PYH: That’s interesting because it extends, I think, your interest in the purely technical side while being really into video games.
PB: Yes, absolutely.
PYH: There is this relationship to the particularities of each machine. You have to go a bit deeper to find the precise code, the precise functioning.
PB: Yes, that’s it. That’s what I like. Because I like the gameplay, too, but first of all, it’s more of a team effort, I’d say. You have to interact with the game designers, with the producers. It’s more... There’s more discussion, I’d say. Besides, you have to admit that it’s a more... [...] The gameplay is what the player sees in the end. I’ve worked with game programmers, and I was really impressed by their work. You really have to like what you do, you have to love what you do, so that it shows in the game in the end. Well, for me, it’s more technical. It has to run, it has to be efficient, it has to be quick, it has to be fast, there can’t be too many bugs. But I’m kind of detached from the project. And it’s true that game development can be quite tough because there are often projects that fail. You can work on a project, on a story, for years, and then it all goes in the bin because the project runs out of money. So emotionally, it can be quite tough. If you’re talking about the technical side, it’s a bit lighter, I’d say.
PYH: I was particularly sensitive to what you said just now about the fact that it was, for these first two games, for example, Aldebaran, about the fact that you also discovered that it was tedious. [...] What made you not give up on these first two games because of the tedious side of things? Was it a passion for a certain type of thing? Was it social interaction? [...]
PB: There wasn’t much social interaction because we were the only two on this project. [laughs] Besides, we were very compatible, let’s say, Marc and I. We always agreed on a lot of things. I was very happy to work with him. That’s not always the case. When you’re in a company, you work with the people... who are there. Sometimes it goes well. Sometimes it doesn’t. There’s also that side of things. After that, on the first two, [...] you’re inevitably a bit full of illusions. You think: “It’s going to work.” And then it’s a bit of a dream to release a game at the beginning. Not anymore, obviously. I couldn’t even tell you how many games I’ve worked on. There are dozens, so I don’t know anymore. I’m not that close to a game, but it’s true that the first or the second one is different. It’s a bit of a pride thing. So no, I would have finished it, whatever happened.
PYH: Carried by the dream.
PB: I knew where I wanted to go. I didn’t set unrealistic goals for myself. That’s a bit of a problem in video games. Sometimes you set goals that aren’t realistic given the size of the team or the resources. Sometimes the project doesn’t go all the way through. It’s a bit unavoidable. So no, I think it was just the maximum I could do at that point.
PYH: That’s it, to have a good grasp of what I can do with this machine, these means, et cetera. I’m just taking a step back, because you mentioned that Poizone has this ecological dimension, this ecological message. Is there a will to convey a political message or is it just how it was perceived at the time? Where does this theme come from? How did it happen?

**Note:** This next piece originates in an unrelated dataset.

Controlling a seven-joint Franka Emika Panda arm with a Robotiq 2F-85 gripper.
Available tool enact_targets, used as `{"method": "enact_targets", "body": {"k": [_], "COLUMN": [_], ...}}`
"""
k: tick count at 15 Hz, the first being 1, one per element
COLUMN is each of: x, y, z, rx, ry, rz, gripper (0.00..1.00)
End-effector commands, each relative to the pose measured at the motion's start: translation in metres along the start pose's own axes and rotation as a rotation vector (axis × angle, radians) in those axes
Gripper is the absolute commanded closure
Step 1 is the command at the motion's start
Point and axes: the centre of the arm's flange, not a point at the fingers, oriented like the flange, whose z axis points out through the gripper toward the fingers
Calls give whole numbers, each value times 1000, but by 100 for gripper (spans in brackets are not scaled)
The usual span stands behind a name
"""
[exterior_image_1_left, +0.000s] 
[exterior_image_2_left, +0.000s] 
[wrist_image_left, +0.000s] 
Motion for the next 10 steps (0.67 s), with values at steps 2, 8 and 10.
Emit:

PB: I would say that at the time, I was very sensitive to the subject. I mean, I was part of the WWF [World Wildlife Fund]. I found it absurd to drive a car because it polluted the environment. I was totally into it. […] After that, it kind of went away, even though I’m still interested in ecology, but not in the same way. And I don’t know why, it just came to my mind to put this subject in the game, but I don’t know why.
PYH: Was it part of your imagination at that time, of your cultural references?
PB: I think I wanted to send a message anyway. I thought to myself, “There’s rubbish everywhere, we need to roll up our sleeves.” I remember my father encouraging us—or rather making us—participate in a cleanup session of a river in Ticino, for example, with an ecological association. We went to the river to collect all the rubbish and put it in a bin. I really enjoyed it. I thought to myself, “I’m doing something useful here. It’s not just talk. This is what we need to do. We need to go out and clean up.” So, I don’t know if it was at that time, maybe a bit later, but I thought, “We can send this message.” After all, there are also contradictions: because it’s still a game wrapped in plastic, people could say that I’m contributing to pollution. But, well, I tried to send the message and I feel that there weren’t many games that did that at the time. Maybe there are more now. At least, there was a little originality for the time.
[...]
PYH: Adrian was, I think, particularly impressed by GitHub.
PB: What did you watch? You must be the only one because I’m not sure there’s much interest in what I put on it.
Adrian Demleitner: That’s huge. I was wondering, how did you start? Who did this, who had the idea to make a repository?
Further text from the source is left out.